NY’s Wage-Parity Scheme Survives Appeal

     MANHATTAN (CN) – Driving up wages in a bid to improve New York’s Medicaid workforce does not run afoul of federal law, the 2nd Circuit ruled Friday.
     State lawmakers passed the Wage Parity Law in 2011 as part of an overhaul of Medicaid, the state-federal program that provides health care to the poor. The law set the minimum total compensation that employers in New York City, Long Island and Westchester County must pay home care aides, if they want reimbursement for services under Medicaid.
     The state licenses home care agencies to provide the services. Home care aides – categorized by their duties as home health aides or personal care aides – help clients with daily tasks such as personal hygiene and housekeeping.
     Additional training allows home health aides to offer services more directly tied to a client’s medical needs, but studies have found that their pay lagged personal care aides despite that extra training.
     The study attributed this to the fact that the latter group tended to be represented by a union or to be employed by a municipality, such as New York City, which mandates an hourly “living” wage that is higher than the state minimum wage.

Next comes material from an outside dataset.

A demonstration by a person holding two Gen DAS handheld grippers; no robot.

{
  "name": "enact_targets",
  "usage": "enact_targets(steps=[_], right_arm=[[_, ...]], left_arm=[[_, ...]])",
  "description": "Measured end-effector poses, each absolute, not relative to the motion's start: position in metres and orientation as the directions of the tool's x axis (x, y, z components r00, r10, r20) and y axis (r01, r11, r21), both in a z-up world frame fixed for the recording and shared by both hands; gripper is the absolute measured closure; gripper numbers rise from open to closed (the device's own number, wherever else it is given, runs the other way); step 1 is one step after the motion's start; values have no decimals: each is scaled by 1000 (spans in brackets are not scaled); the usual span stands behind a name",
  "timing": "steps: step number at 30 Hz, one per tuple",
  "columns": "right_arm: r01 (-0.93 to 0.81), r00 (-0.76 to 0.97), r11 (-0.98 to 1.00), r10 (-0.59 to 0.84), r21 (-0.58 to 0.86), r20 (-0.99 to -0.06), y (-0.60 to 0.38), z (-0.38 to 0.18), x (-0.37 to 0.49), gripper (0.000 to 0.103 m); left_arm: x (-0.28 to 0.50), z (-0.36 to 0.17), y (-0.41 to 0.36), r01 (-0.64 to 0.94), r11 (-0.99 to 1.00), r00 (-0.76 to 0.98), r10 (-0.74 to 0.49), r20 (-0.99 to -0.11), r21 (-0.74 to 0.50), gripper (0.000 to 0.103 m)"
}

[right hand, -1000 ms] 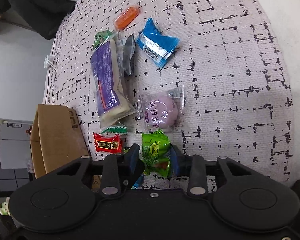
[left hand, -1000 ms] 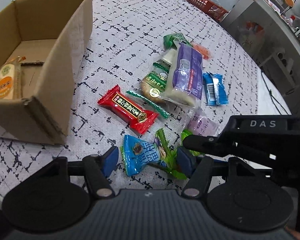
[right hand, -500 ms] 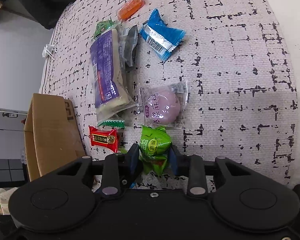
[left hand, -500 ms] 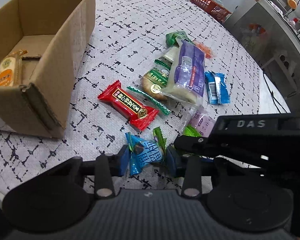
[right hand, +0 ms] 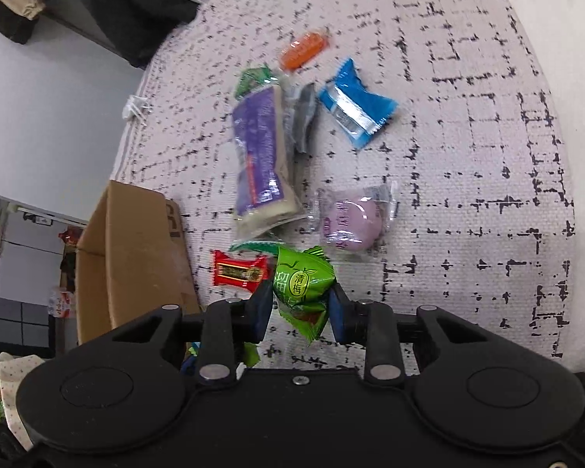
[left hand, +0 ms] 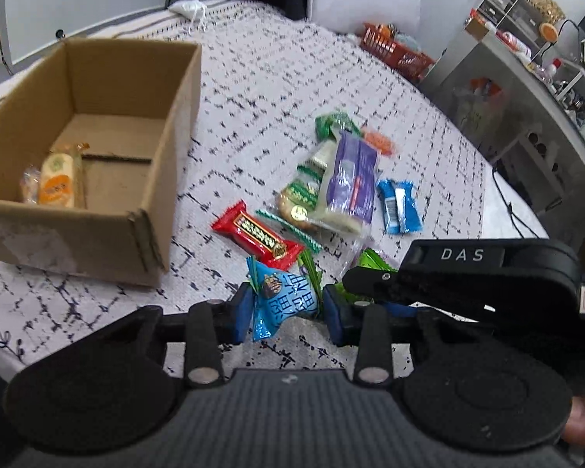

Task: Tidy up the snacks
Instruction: 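Carry the green packet in the right tool while the left tool carries the blue packet to the box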

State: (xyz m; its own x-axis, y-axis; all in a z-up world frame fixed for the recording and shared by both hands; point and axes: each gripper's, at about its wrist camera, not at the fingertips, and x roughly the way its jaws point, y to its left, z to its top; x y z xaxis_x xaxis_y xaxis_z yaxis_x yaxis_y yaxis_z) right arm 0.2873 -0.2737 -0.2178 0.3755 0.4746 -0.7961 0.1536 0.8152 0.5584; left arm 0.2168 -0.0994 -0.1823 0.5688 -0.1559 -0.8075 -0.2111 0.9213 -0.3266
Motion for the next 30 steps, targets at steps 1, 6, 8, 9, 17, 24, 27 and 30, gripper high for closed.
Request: enact_targets(steps=[1,6,8,9,17,24,27,30], right_arm=[[139,382,814,481,564,-789,-273,-215,285,73],[71,426,813,500,578,-754,-266,-198,278,73],[38,441,808,514,588,-735,-262,-191,275,73],[24,450,807,519,591,-727,-260,-187,274,73],[-63,502,786,557,614,-661,-242,-166,267,73],[-128,536,766,588,630,-606,-226,-152,261,73],[-152,543,763,596,629,-592,-216,-148,259,73],[-170,550,766,596,620,-585,-206,-145,255,73]], left_arm=[[215,-179,-98,-212,923,575,-149,-804,-323,66],[204,-160,-90,-216,924,612,-125,-781,-316,66],[201,-153,-87,-222,921,625,-117,-772,-319,66],[199,-150,-85,-225,919,631,-115,-767,-323,66],[184,-128,-71,-231,918,677,-86,-731,-322,66],[173,-115,-49,-261,911,699,-49,-713,-318,66],[170,-111,-38,-277,906,706,-35,-707,-321,66],[168,-109,-28,-293,900,709,-22,-705,-323,66]])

     When the state group working on Medicaid reform learned about the wage gap, it recommended a pay scheme tied to local “living” wages to improve recruitment and retention of high-quality workers.
     A handful of affected home care agencies and their trade association challenged the law in 2012, claiming that either the National Labor Relations Act or the Employee Retirement Income Security Act pre-empted it.
     They also contended that the law violated the due process and equal protection clauses of the 14th Amendment.
     A federal judge in Syracuse rejected the NLRA pre-emption claim, as well as the constitutional claims, but set aside part of the law as infringing on certain provisions of ERISA.
     A three-judge panel with the 2nd Circuit affirmed Friday.
     “We conclude that the Wage Parity Law is neither pre-empted nor unconstitutional,” Judge Debra Ann Livingston wrote for the court
     The 32-page decision notes there is no express pre-emption provision in the NLRA, which guarantees the right of employees to organize and bargain with management.
     A provision of the act known as the “Machinists pre-emption” forbids states and localities, however, from intruding on labor-management negotiations. The Supreme Court has interpreted that to mean that, while government cannot regulate the bargaining process, states still can set labor standards as part of their broad police powers.
     Since such standards affect union and nonunion workers alike, they don’t trample the collective-bargaining process that the NLRA governs, according the ruling.
     New York’s law similarly does not distinguish between workers, nor treat employers differently based on whether they have unionized workers, Livingston said, calling the law “a valid exercise of New York’s authority to set minimum labor standards.”
     Stabilizing minimum wages for “hundreds of thousands” of home care workers in the New York City metro area “is an unexceptional exercise of that traditional power,” she added.
     The law established a timetable under which pay would rise over several years until it met local living-wage benchmarks or came close to the unionized wages paid by the largest union for home care workers in effect on Jan. 1, 2011.
     Although the plaintiffs argued the latter provision interfered with their ability to bargain future wage rates, Livingston found the contention “unpersuasive.”
     Unions, individual employees and employers can still negotiate wages and benefits from that Jan. 1 base, she wrote.
     “The Wage Parity Law’s use of the largest collective bargain agreement to set the ‘prevailing rate of total compensation’ has no more of an effect on incentives to bargain collectively than if the Legislature wrote a rate directly into the statute,” the court found.
     Claims that the law could force employers to re-evaluate and possibly enhance their benefits package under ERISA also failed to trigger pre-emption concerns, the court found.
     Livingston noted that the Supreme Court and the 2nd Circuit have determined that a regulation having an indirect economic effect on ERISA does not trigger pre-emption.
     “Only statutes that ‘mandate[] employee benefit structures or their administration’ have impermissible ‘connection[s] with’ ERISA plans,” she wrote, citing precedent.
     Since the Wage Parity Law “is agnostic as to the mix of wages and benefits that employers provide,” how agencies decide to meet the statute’s compensation levels is up to them, the ruling states.
     Livingston also pointed out that nothing in the law’s provisions require that employers match the benefits offered by health workers’ union SEIU 1199, whose Jan. 1, 2011, collective-bargaining agreement was the reference point for the compensation plan.